そんな中、虎之助が、何かを考え込むように、じっと空を見上げている。
「虎ちゃん? どうかしたの?」
陽一が不思議そうに聞くが、虎之助は筋トレの手も止めて、無言で空を見続ける。
《虎之助がボーッとするなんて、初めて見るわ》
「子供の頃は、ああやってよく空を見ていたんだけれどね。突然どうしたんだろう」
松子と安明も、心配そうに言うが、虎之助には聞こえていないようだ。
音羽が立ち上がり、隣に歩いていくと、虎之助の隣に静かに立った。
「虎之助くん、何か考えているの?」
「む? 音羽か。空の表情は毎日違うと子供の頃から思っていた。大人はみんな当たり前だと言った。雨の日も晴れの日も、曇りの日もあるんだからと。だが、そういう意味ではないのだ。空は、いつも俺たちを見ている。俺たちが見れば、いつも大事なことを教えてくれるんだ。だが……」
虎之助が言葉を切って、また無言で空を見る。
音羽は黙って、虎之助の続きの言葉を待った。
「あの時、恐怖を感じた空と同じでな」
「恐怖?」
「あぁ。俺の力では敵わぬ何かが動いている、そんな空だ」
虎之助の言葉に、安明と陽一が反射的に顔を見合わせる。
虎之助が空に恐怖を感じて泣いていた時。それは、《拳》を使えるようになる前、動物達が殺されて魔物になっていた時だ。
最近、また同じ場所で動物が殺されていることと……?
安明と陽一は同時にそう思ったが、何かが違う気がする。
今の虎之助は、初めて《拳》を習得した時からかなり強くなっているのだから、敵わないなんてことがあるはずない。
「動物達の死の裏で、何かがあるってこと……?」
陽一の言葉に、安明は何も言わず、黙って虎之助達を見た。
「音羽。お前に護身術を教える。対人間に対しても、別のものにもつかえるものだ」
虎之助の突然の言葉に、音羽も、安明も陽一も、そして松子も驚いて何も言えなくなった。虎之助が筋トレ以外のことを進めてくるどころか、決定事項として言うことなんて、今までなかったからだ。
「難しいのでなければ……」
今まで見たことのないくらい真剣な顔で言う虎之助に、音羽は、頷きながら答えると、安明達に目をやる。安明達も、肯定するように頷いた。

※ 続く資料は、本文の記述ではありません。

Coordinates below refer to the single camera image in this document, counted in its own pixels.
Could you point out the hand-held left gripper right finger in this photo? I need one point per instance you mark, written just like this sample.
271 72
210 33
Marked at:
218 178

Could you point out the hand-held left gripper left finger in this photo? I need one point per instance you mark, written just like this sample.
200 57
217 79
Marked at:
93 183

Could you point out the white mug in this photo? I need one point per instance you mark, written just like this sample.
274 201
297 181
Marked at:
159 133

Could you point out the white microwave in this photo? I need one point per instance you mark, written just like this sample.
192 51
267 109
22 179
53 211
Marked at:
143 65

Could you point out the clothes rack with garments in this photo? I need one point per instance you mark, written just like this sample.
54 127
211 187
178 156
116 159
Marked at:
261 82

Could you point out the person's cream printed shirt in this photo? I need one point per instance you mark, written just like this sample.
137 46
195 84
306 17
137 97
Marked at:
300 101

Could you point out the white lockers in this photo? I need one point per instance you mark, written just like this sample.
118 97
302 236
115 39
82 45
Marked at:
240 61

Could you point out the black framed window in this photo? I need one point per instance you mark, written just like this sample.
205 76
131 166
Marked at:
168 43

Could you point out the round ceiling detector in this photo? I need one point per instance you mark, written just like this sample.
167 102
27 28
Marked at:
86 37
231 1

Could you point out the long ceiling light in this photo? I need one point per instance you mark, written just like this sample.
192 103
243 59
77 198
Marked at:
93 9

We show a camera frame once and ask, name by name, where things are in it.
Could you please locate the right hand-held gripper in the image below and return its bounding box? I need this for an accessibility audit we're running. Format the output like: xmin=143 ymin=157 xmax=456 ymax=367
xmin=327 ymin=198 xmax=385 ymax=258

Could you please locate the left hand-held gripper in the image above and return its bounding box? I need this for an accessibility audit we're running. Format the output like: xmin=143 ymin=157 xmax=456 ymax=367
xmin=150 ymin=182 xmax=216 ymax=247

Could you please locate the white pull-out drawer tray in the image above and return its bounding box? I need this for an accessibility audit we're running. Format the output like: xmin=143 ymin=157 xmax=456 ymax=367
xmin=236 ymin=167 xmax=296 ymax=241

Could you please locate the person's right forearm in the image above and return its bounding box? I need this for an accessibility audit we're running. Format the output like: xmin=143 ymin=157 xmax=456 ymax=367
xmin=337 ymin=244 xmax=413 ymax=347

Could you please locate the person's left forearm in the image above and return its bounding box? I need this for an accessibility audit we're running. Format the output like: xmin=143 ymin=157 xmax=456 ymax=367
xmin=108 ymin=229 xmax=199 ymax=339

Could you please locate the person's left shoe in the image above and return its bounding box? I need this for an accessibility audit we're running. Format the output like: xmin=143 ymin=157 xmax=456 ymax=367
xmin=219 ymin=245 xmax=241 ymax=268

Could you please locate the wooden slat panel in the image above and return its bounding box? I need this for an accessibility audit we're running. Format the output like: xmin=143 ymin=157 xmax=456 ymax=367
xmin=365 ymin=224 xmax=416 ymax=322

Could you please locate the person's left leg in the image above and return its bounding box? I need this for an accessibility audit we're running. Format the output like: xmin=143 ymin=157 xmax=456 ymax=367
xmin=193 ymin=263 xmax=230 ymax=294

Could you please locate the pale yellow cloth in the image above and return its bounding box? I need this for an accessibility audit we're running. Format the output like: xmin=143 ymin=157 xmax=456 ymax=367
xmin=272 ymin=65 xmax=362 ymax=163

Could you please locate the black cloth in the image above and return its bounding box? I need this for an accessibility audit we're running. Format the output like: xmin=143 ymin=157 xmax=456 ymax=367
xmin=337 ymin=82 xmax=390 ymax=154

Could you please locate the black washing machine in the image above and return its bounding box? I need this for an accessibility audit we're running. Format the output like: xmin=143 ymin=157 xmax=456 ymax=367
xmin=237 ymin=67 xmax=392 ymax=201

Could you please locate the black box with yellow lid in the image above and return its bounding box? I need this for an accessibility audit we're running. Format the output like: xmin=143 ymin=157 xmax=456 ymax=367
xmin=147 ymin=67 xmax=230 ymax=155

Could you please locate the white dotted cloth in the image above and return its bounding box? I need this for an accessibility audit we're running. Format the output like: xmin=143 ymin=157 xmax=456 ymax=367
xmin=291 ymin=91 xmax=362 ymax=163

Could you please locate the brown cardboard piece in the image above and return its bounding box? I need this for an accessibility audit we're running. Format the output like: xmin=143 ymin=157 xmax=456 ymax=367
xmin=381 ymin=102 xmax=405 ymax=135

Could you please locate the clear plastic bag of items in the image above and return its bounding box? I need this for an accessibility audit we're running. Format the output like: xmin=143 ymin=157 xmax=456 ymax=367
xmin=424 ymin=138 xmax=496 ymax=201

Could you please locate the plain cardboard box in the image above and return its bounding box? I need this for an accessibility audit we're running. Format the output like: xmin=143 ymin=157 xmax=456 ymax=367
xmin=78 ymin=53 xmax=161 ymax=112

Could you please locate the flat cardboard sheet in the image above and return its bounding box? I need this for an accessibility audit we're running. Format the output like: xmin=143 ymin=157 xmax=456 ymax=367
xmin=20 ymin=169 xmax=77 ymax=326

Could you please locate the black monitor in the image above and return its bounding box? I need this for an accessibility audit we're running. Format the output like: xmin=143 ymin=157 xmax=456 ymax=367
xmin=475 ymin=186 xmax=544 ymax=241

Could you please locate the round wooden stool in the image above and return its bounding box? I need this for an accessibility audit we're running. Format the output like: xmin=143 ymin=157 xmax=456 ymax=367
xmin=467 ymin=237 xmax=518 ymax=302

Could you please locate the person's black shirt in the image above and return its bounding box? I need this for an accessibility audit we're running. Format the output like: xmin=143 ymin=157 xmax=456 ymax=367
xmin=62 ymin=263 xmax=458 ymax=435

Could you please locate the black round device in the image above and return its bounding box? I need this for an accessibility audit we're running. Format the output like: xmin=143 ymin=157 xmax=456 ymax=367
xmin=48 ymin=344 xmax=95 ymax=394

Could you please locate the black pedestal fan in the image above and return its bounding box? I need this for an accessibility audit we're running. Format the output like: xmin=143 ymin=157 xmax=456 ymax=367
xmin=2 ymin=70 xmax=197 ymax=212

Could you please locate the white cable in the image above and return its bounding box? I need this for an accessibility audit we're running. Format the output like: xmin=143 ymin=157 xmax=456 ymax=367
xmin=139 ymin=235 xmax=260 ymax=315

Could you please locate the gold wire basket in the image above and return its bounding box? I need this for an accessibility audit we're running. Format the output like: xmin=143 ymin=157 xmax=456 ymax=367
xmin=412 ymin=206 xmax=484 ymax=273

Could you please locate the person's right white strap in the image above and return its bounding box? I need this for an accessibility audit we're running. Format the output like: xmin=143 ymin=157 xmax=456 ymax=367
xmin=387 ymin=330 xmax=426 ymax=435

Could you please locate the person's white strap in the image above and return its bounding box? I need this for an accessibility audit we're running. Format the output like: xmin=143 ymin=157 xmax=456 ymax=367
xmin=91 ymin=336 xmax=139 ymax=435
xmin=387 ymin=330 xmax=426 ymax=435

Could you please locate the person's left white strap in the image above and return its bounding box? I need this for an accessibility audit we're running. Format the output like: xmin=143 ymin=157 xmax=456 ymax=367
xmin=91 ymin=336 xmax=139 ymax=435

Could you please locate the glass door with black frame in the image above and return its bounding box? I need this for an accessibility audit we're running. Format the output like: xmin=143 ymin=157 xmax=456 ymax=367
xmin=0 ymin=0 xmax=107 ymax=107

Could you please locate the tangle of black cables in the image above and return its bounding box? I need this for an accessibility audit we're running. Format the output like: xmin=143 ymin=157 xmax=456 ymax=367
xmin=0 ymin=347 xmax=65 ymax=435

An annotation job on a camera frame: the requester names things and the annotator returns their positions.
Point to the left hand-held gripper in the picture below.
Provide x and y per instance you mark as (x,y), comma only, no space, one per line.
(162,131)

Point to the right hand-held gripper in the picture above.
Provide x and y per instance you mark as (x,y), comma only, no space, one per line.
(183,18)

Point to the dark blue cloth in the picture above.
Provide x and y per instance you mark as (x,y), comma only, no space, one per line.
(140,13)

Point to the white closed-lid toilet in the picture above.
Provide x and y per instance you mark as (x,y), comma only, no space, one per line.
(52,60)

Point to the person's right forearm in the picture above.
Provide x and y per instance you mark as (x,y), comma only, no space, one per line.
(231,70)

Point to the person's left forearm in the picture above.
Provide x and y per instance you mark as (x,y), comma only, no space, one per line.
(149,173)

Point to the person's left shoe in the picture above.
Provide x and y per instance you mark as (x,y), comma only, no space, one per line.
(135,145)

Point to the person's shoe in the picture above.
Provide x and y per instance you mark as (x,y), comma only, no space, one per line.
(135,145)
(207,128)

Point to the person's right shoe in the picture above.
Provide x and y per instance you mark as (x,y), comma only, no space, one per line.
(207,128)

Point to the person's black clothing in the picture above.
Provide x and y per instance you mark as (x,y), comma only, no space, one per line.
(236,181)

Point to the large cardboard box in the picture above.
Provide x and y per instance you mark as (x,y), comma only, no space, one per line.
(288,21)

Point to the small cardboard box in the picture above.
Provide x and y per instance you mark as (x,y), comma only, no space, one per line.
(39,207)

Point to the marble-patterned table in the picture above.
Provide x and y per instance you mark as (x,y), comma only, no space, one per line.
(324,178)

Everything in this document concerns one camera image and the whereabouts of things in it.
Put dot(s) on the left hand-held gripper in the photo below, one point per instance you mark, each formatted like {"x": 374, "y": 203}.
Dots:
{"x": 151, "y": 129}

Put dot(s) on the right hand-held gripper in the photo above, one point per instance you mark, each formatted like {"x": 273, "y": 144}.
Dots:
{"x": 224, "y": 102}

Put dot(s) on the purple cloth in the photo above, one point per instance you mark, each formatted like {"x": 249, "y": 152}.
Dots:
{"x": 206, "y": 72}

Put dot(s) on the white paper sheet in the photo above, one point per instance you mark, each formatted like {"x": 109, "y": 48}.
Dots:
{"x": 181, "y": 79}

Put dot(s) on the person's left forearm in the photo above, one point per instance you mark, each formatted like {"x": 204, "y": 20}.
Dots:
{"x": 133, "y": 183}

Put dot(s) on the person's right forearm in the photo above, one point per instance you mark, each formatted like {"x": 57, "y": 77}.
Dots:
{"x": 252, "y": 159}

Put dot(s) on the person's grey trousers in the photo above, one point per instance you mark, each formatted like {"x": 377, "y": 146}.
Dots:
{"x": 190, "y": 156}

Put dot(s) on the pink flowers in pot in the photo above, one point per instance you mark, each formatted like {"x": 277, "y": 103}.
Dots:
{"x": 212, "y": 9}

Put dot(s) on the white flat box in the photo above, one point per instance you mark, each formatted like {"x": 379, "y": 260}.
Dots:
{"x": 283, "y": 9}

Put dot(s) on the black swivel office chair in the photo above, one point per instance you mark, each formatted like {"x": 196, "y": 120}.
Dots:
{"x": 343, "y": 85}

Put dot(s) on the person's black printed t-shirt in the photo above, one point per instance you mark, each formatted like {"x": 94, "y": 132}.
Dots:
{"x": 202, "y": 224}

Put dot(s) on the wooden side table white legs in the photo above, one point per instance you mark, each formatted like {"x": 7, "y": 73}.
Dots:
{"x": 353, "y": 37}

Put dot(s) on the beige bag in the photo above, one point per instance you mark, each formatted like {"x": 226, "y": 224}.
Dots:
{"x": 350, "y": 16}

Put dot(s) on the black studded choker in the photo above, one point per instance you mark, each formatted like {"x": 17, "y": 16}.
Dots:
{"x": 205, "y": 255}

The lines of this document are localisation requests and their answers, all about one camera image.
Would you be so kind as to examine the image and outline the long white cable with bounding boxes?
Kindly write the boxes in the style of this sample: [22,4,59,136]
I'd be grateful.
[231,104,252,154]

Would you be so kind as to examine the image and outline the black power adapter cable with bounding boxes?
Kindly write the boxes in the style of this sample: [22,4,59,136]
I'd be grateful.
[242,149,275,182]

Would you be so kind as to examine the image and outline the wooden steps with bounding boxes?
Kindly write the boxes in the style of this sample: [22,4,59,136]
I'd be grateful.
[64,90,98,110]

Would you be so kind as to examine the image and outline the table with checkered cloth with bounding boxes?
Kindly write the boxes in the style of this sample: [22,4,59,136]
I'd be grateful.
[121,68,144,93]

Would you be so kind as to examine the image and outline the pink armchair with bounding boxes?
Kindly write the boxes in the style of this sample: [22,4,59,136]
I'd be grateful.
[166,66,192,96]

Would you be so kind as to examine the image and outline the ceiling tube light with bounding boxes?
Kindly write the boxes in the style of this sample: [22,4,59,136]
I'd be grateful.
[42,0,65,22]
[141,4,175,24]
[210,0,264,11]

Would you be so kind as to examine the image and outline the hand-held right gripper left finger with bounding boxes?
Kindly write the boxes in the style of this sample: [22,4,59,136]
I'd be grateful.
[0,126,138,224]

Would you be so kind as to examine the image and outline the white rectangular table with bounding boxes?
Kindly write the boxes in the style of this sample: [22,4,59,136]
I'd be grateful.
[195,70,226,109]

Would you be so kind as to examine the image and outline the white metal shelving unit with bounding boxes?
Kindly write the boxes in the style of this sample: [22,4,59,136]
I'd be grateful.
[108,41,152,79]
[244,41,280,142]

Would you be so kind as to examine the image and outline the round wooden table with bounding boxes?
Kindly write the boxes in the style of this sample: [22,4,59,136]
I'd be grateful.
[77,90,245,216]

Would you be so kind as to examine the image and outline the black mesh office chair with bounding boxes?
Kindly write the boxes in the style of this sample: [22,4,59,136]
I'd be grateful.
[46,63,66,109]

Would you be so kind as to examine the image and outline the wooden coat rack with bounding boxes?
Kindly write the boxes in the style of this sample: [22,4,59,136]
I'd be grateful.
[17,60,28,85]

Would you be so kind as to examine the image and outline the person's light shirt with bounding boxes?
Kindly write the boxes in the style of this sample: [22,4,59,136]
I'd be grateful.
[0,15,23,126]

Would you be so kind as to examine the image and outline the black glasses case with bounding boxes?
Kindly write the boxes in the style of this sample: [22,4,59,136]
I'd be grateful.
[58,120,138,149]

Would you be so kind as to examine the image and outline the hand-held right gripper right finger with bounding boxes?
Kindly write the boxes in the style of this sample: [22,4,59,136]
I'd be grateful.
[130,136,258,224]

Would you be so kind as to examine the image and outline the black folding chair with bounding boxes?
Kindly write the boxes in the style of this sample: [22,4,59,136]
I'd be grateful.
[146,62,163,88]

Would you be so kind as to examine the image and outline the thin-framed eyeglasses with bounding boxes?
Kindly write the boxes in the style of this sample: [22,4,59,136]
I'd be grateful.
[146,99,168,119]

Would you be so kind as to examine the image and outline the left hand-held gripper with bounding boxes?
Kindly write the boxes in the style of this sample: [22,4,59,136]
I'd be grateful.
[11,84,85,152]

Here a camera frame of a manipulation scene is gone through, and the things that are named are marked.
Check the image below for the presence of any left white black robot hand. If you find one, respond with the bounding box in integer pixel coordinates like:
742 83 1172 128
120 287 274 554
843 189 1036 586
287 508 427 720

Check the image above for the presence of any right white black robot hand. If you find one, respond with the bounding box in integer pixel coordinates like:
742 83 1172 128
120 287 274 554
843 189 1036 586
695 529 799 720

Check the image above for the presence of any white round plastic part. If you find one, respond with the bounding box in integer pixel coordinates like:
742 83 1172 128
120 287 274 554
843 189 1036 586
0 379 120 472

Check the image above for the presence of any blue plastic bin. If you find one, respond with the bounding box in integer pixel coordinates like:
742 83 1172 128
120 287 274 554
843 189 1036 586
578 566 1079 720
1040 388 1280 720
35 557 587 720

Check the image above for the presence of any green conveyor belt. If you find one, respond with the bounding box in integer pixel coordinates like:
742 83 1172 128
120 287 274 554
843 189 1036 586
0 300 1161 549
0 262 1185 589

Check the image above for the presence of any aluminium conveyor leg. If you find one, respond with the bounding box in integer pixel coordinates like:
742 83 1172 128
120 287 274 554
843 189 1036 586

その日から、音羽は格闘技エクササイズの動きをベースに、虎之助から護身術を習い始めた。
対人間に対しても使えると虎之助は言ったが、一対一でなければ全く役に立たないだろう。むしろ、《人間じゃないもの》に対して、何か警戒している。そう感じ取っていた音羽は何も言わず、虎之助の言うとおりに体を動かす。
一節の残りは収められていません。